On the other end of life as the newborn, have you seen how the aged, who are close to death, have accepted their fate without a fight? Have you seen people who have peacefully accepted a terminal prognosis and radiate a deep, inexplicable happiness? Many people feel transformed just in the presence of one who has accepted the fact of death. This may strike you as counter intuitive. But joy is something we bring with us and take back with us – because joy lives inside us. It is always within us, even in the face of the end of the earthly lives. Our mental state or attitude in each moment determines whether or not we feel it, and that mental state is within our control.
Sovereign Self
I decode Yoga’s source texts in my newest book Sovereign Self to describe potent ways to connect with our inherently joyful inner nature. Perhaps more importantly, I uncover how we can set aside the many erroneous notions that hide our TRUE HAPPINESS from us. Everlasting Joy or Supreme Bliss comes to an awakened one. Their mind is peaceful. Their compulsive addictions for worldly pleasures become quiet through understanding. An awakened one enjoys uninterrupted contact with the joyful Self within.

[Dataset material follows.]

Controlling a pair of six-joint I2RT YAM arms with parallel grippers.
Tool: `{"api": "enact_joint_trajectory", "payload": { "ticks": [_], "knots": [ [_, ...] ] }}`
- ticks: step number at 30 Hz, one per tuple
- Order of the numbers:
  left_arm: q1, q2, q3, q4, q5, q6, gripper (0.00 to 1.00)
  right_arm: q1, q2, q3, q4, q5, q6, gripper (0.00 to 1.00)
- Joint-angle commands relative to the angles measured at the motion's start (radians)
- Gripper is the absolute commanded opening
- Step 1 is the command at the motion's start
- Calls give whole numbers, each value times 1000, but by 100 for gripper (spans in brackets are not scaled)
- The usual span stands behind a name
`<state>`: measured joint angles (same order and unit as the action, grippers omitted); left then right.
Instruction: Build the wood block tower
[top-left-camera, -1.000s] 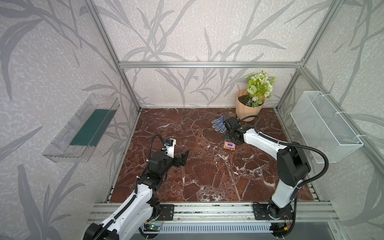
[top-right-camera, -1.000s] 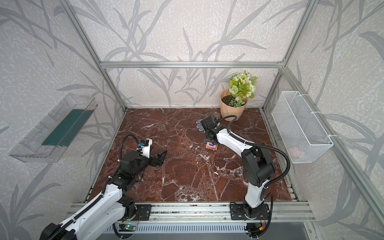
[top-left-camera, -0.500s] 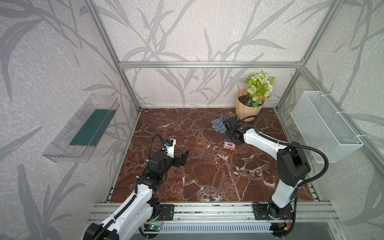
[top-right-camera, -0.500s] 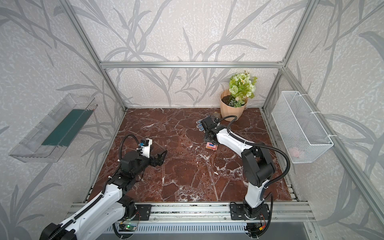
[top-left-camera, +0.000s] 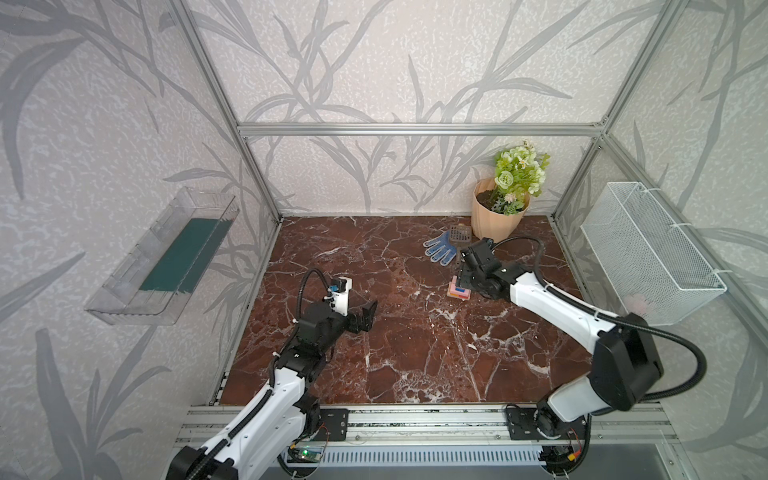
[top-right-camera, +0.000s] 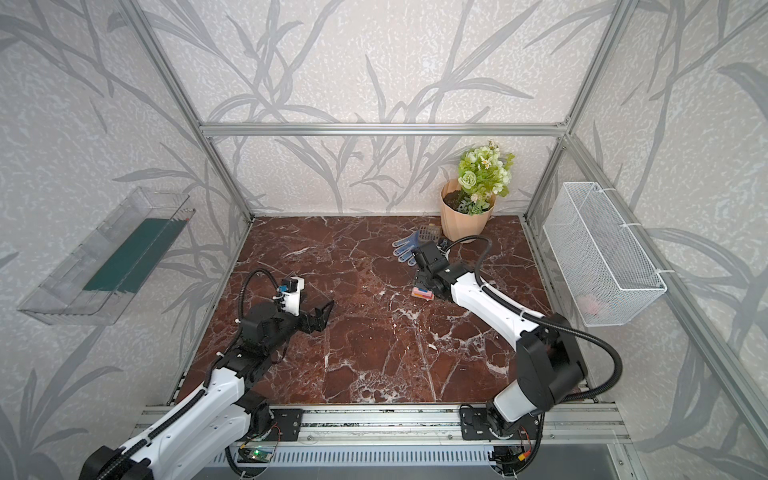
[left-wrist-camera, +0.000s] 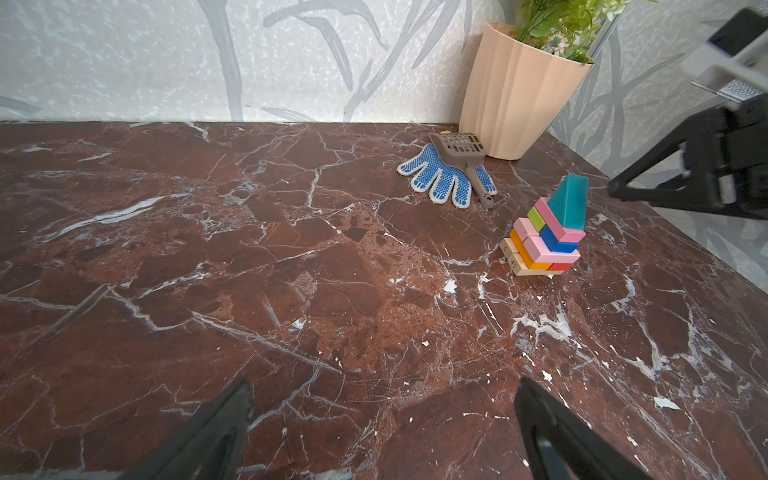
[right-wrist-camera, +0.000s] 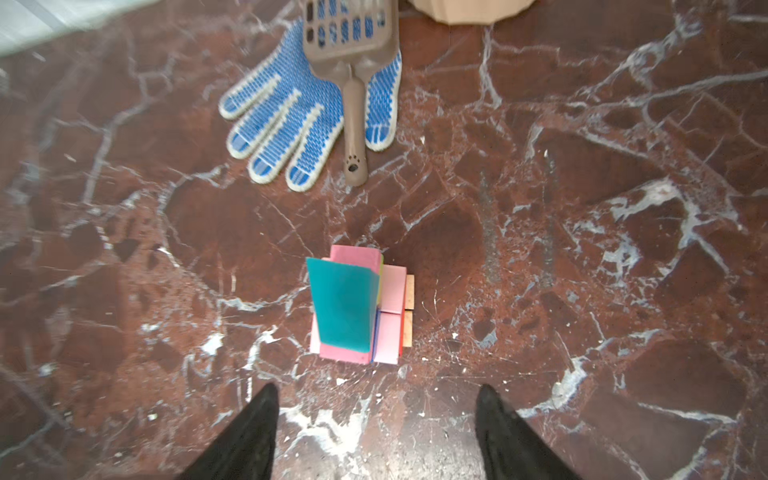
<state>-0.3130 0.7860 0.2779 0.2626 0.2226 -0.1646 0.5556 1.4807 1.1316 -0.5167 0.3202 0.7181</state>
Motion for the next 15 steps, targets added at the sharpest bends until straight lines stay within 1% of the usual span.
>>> {"api": "enact_joint_trajectory", "payload": {
  "ticks": [1, 2, 4, 6, 8, 9, 10, 12, 14, 15],
  "knots": [
    [3, -23, -12, 17, -44, 5, 99, 6, -146, -63, 43, -16, -24, 78],
    [3, -32, -15, 17, -69, -3, 99, 5, -201, -89, 54, -22, -32, 80],
    [3, -56, -22, 5, -158, -26, 99, 5, -307, -156, 90, 4, -39, 83],
    [3, -99, -29, -25, -296, -66, 99, -5, -433, -215, 89, 48, -48, 90],
    [5, -150, -35, -74, -426, -109, 99, -13, -543, -248, 68, 112, -67, 95],
    [5, -183, -42, -96, -488, -125, 99, -17, -604, -281, 92, 146, -74, 100],
    [5, -213, -48, -113, -542, -140, 99, -18, -655, -319, 141, 172, -131, 99],
    [6, -286, -71, -142, -655, -165, 99, -21, -778, -432, 334, 191, -295, 99],
    [6, -345, -97, -149, -696, -166, 99, -33, -862, -548, 537, 181, -474, 99],
    [6, -396, -113, -140, -694, -149, 99, -55, -891, -595, 605, 168, -519, 99]
  ]
}}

In my latest book Sovereign Self, I share rarely known insights to purify the mind for union with our (hidden but ever present) everlasting joy.
Guided Practice: Decoloring Contemplation
I am happy to share a guided practice from my forthcoming book, Sovereign Self: Sit outdoors or near a window with a view of the sky. Notice any clouds, fog, play of light, birds, or objects moving across it. Observe the expansive, open, clear quality of the sky as a canvas for all these things. The sky itself is constant while the clouds, changes in light, and anything passing are temporary.
Now breathe and connect to your inner joy ANANDA. Notice that your inner everlasting joyful awareness through which the fluctuations of your mind move. Close your eyes, or keep them open if you prefer, and give yourself this autosuggestion:
I am enough unto myself. I am joyful right now.
I am where I need to be. I am wholeness infinite.